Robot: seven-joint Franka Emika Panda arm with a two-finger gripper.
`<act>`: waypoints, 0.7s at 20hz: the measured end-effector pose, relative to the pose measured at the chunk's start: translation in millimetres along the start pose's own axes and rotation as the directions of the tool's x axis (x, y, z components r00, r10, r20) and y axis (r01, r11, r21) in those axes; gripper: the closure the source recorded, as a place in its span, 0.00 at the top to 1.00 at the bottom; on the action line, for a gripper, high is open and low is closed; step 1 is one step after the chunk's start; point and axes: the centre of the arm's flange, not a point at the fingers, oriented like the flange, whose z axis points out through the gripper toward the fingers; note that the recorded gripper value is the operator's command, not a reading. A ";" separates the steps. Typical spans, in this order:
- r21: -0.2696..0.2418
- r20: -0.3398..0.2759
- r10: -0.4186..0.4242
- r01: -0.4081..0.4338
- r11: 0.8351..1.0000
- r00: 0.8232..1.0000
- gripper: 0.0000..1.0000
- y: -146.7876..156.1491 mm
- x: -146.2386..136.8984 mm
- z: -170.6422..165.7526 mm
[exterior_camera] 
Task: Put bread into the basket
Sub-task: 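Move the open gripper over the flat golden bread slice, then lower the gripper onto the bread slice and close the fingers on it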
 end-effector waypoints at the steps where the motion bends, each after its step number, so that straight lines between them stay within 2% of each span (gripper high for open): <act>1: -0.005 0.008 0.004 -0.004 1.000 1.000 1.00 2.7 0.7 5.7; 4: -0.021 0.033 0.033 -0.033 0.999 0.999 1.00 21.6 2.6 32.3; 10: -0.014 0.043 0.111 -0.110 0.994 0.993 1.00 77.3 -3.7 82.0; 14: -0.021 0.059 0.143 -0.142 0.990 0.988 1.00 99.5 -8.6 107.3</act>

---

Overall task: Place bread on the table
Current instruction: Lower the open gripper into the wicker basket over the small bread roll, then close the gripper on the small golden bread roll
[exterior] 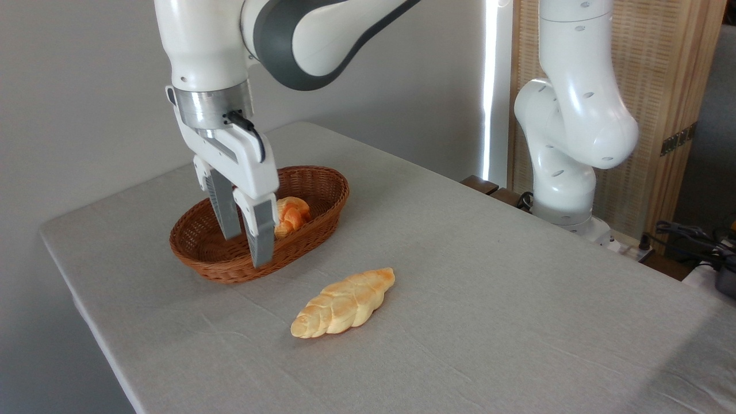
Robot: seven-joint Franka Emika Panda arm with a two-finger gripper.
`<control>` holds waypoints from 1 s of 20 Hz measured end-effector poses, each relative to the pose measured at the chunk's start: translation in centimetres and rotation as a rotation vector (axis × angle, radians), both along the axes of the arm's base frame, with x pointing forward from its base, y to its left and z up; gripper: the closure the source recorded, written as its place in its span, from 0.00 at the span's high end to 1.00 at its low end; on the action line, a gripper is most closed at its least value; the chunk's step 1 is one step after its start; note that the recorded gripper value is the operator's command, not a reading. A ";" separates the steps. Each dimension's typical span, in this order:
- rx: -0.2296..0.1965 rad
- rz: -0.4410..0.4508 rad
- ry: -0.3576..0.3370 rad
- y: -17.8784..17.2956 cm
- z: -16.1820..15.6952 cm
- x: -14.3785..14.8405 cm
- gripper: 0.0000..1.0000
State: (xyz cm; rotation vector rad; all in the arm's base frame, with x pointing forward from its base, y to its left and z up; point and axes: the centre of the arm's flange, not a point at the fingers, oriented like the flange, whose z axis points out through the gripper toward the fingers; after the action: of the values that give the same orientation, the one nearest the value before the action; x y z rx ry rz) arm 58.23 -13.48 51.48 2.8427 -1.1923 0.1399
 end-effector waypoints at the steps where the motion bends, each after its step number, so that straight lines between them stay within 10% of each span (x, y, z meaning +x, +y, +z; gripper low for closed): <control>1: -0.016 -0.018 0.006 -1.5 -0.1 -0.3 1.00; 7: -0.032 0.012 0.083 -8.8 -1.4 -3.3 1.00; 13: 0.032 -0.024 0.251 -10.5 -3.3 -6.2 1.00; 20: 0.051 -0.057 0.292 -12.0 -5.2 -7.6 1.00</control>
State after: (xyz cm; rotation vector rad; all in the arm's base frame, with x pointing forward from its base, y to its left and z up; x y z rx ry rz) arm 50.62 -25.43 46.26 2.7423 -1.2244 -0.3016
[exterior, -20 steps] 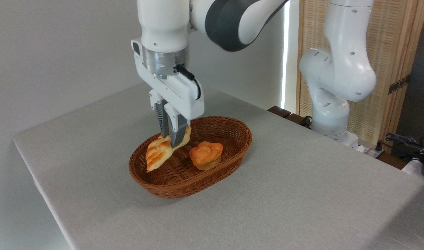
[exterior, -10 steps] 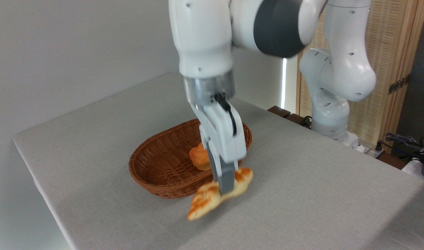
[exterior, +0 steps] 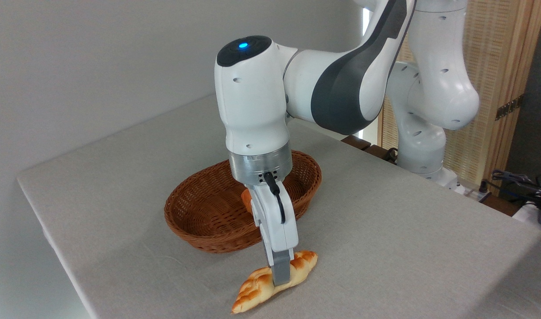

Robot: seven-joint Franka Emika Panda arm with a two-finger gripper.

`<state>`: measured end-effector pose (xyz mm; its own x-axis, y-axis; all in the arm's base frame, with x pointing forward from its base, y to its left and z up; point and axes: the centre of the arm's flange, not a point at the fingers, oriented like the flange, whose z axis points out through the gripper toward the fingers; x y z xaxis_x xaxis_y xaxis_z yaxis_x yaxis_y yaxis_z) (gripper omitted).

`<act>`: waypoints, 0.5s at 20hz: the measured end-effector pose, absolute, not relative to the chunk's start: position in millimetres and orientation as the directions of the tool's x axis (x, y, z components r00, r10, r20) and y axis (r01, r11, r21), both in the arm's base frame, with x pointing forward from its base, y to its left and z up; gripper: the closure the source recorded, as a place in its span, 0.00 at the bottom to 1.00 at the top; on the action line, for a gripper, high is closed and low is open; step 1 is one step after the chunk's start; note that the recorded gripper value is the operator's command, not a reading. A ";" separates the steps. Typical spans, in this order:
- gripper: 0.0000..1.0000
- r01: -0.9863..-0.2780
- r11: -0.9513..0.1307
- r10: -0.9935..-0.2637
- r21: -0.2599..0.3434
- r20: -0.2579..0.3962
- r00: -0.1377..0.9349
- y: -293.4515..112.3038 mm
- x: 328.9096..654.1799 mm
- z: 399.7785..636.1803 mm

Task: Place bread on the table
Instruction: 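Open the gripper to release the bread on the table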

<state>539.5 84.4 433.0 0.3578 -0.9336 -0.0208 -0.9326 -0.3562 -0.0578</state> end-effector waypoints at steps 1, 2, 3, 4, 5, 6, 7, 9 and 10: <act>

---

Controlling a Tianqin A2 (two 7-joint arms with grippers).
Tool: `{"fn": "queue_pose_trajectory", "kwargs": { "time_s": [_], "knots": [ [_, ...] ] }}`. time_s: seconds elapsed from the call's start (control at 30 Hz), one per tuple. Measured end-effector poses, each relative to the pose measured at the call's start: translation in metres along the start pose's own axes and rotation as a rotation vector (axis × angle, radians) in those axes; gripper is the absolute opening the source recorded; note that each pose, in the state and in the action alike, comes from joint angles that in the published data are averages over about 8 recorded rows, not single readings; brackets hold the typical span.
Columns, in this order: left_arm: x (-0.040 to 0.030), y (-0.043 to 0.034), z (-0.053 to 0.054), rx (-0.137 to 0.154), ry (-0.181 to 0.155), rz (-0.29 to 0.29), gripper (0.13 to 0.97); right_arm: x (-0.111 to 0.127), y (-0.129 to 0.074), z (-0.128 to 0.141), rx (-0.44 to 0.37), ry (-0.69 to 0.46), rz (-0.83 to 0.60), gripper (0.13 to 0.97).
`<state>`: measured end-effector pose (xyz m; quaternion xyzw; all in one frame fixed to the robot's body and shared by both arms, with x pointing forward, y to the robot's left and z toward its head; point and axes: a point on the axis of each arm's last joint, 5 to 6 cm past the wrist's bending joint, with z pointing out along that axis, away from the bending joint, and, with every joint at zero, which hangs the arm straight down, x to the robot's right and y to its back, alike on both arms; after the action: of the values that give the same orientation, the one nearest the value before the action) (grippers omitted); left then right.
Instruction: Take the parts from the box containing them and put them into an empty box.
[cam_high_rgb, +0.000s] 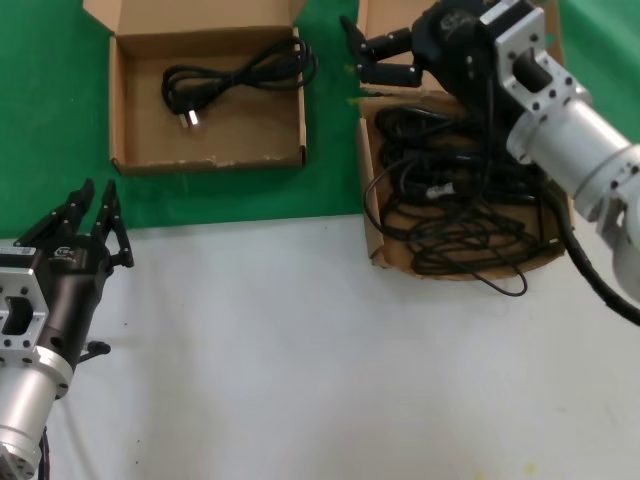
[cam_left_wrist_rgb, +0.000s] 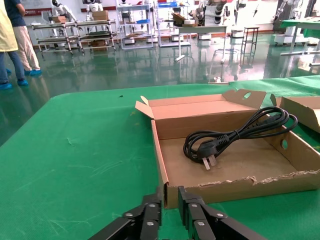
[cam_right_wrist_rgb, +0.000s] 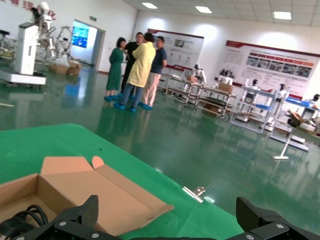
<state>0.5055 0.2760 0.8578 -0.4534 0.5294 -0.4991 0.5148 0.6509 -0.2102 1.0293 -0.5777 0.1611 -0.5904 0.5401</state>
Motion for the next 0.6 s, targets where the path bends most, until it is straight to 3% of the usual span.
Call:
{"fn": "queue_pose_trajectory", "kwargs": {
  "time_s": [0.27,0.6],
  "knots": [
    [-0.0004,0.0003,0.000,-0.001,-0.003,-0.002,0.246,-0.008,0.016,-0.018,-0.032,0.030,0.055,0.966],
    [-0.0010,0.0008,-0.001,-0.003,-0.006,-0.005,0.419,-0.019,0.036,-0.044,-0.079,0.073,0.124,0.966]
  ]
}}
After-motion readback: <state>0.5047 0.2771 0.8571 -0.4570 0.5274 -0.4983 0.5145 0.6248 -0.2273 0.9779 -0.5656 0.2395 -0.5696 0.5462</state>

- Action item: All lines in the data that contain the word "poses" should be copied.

- Expected output:
`<control>` holds waypoints from 1 s of 20 Hz measured end-effector poses, each relative to the pose measured at the chunk's start: translation in centimetres and rotation as a rotation vector (axis × angle, radians), both along the axes of the arm's base frame, with x pointing forward from its base, y to its left and z up; gripper: the closure the source recorded, written as its place in its span, from 0.00 at the span's high end to 1.00 at its low end; on the action line, a gripper is most closed at its least value; the chunk's step 1 is one step after its start; note that the recorded gripper value is the operator's command, not a reading. A ";" separates the steps. Each dimension's typical span, in this order:
Tool: `{"fn": "queue_pose_trajectory", "kwargs": { "time_s": [_], "knots": [ [_, ...] ] }}`. time_s: seconds elapsed from the call's start (control at 30 Hz), one per tuple. Measured end-effector poses, each relative to the pose measured at the call's start: translation in metres along the start pose's own axes and rotation as a rotation vector (axis × angle, radians) in those axes; gripper is the absolute opening the source recorded; note that each pose, in the state and in the action alike, comes from joint angles that in the published data are averages over about 8 recorded rows, not single readings; brackets hold the typical span.

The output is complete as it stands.